▶ REQUIRED ACTION
Find every line in the records below that contains "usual", and copy it.
RECORD EXTRACTS below:
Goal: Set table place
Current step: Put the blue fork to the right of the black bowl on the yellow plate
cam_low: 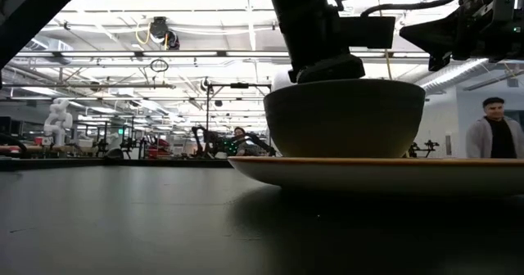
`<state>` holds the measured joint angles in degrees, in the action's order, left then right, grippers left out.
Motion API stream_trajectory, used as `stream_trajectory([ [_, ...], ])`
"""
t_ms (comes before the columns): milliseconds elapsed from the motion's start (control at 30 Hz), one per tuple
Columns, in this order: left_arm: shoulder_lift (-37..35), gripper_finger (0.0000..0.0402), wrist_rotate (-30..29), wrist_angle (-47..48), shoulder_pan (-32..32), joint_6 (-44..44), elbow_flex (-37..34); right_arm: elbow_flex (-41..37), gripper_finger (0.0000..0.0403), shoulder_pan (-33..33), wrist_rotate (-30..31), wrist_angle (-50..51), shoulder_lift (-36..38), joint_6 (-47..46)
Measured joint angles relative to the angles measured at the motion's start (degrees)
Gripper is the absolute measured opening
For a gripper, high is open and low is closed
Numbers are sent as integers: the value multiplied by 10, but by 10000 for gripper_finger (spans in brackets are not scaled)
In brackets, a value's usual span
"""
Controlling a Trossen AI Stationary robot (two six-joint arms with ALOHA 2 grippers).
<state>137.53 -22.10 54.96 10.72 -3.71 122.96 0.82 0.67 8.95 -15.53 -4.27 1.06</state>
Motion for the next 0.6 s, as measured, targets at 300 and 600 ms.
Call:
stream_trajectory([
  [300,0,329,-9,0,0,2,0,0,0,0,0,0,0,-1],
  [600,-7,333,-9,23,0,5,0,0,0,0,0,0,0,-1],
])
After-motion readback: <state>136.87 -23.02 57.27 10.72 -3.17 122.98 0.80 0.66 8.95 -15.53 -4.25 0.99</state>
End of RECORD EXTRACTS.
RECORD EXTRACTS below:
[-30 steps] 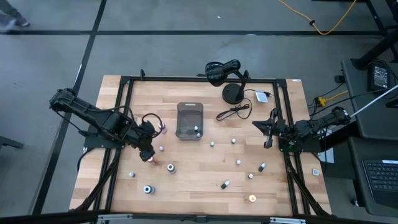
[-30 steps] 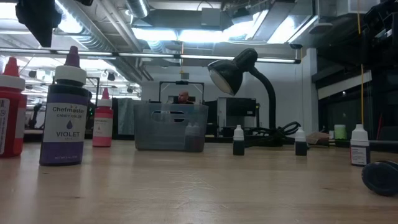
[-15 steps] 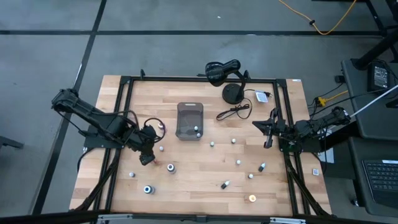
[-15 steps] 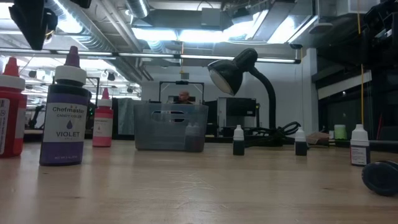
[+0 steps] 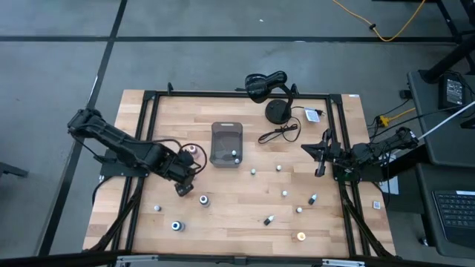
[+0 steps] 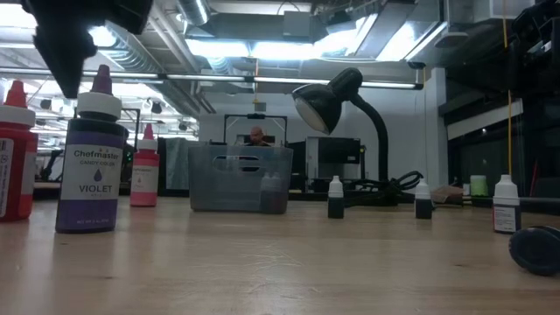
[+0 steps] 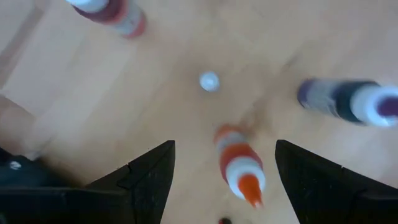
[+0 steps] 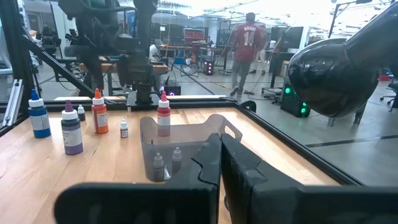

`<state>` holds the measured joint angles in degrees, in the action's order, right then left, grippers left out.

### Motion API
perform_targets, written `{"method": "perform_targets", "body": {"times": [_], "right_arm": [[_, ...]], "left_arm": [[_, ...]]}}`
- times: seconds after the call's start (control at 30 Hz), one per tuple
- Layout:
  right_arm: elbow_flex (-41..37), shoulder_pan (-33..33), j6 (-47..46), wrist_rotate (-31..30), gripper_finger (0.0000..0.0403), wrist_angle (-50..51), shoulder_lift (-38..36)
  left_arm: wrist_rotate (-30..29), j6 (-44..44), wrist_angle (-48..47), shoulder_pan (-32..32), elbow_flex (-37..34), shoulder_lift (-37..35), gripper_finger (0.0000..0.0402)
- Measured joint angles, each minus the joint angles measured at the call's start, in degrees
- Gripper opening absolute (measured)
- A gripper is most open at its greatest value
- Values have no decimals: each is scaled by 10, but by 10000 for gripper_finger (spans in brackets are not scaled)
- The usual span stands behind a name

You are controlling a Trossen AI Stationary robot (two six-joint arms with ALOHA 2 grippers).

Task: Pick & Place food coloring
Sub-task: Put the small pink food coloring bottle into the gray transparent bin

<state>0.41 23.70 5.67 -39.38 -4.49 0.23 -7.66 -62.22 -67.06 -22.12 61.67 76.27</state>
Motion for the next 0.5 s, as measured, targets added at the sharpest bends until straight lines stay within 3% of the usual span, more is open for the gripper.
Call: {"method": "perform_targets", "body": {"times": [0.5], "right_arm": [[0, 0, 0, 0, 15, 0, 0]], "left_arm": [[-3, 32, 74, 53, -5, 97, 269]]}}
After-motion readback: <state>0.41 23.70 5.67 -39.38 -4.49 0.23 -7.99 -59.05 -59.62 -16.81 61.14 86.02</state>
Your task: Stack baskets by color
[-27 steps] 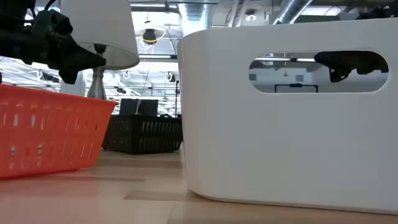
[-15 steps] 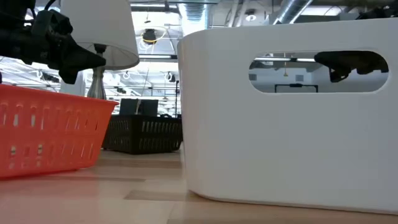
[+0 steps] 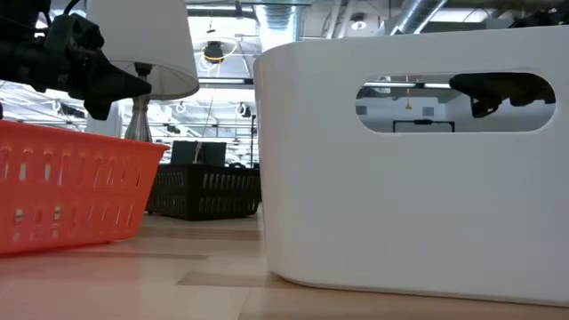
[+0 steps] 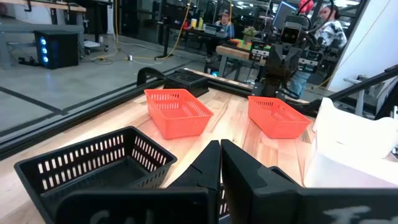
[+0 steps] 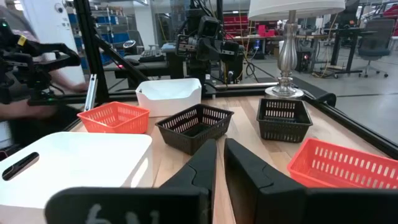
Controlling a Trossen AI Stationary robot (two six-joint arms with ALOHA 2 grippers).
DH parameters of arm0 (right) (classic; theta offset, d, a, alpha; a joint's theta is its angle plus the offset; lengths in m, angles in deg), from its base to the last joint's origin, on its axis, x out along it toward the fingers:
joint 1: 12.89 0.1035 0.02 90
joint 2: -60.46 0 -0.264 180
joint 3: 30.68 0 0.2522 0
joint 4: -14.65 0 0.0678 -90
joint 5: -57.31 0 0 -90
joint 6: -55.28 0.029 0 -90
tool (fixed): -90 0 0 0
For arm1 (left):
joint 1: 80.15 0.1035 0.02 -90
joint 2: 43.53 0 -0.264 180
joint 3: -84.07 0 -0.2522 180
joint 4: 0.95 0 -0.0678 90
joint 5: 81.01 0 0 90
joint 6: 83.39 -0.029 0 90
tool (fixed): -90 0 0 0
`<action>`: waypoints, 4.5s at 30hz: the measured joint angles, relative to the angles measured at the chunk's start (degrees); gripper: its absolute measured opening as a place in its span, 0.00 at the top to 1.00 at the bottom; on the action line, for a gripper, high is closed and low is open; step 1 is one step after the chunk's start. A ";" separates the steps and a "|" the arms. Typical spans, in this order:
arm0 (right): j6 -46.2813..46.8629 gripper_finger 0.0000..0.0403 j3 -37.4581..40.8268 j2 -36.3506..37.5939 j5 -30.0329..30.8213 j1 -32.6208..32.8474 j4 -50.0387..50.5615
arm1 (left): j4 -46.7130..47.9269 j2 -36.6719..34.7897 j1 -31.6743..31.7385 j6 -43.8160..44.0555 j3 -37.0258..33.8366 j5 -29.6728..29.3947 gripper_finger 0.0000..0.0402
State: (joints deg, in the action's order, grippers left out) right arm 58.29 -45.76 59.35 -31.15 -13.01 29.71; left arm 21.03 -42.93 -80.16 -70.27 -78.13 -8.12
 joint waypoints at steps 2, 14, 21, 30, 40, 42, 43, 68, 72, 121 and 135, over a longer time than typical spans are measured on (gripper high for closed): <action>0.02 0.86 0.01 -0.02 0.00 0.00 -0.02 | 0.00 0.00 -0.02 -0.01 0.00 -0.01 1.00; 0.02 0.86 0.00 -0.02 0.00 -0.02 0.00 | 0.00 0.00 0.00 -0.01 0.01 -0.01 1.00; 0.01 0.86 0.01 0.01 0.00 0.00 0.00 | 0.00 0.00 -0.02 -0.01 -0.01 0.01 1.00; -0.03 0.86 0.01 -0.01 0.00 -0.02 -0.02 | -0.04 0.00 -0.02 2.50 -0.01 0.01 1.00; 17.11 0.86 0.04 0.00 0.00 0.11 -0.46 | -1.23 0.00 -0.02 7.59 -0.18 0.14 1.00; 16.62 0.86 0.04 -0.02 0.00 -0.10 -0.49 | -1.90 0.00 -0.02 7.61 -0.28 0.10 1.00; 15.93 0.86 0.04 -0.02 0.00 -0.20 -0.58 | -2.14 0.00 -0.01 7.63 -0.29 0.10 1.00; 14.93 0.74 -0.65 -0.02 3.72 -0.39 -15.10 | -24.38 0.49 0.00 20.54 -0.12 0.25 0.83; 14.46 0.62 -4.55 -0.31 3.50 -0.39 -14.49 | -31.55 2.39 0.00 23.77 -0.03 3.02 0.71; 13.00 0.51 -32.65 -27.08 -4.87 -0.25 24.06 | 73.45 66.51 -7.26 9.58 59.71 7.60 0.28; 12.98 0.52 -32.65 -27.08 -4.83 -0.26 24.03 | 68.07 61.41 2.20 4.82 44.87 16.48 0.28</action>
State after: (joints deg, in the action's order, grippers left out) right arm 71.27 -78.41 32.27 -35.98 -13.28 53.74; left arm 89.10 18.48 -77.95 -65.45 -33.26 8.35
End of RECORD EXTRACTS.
▶ ANSWER FOR THE TASK
In brackets, a value's usual span
- The usual span stands behind a name
Motion for the next 0.5 s, as measured, targets added at the sharpest bends until straight lines stay within 3% of the usual span, more is open for the gripper.

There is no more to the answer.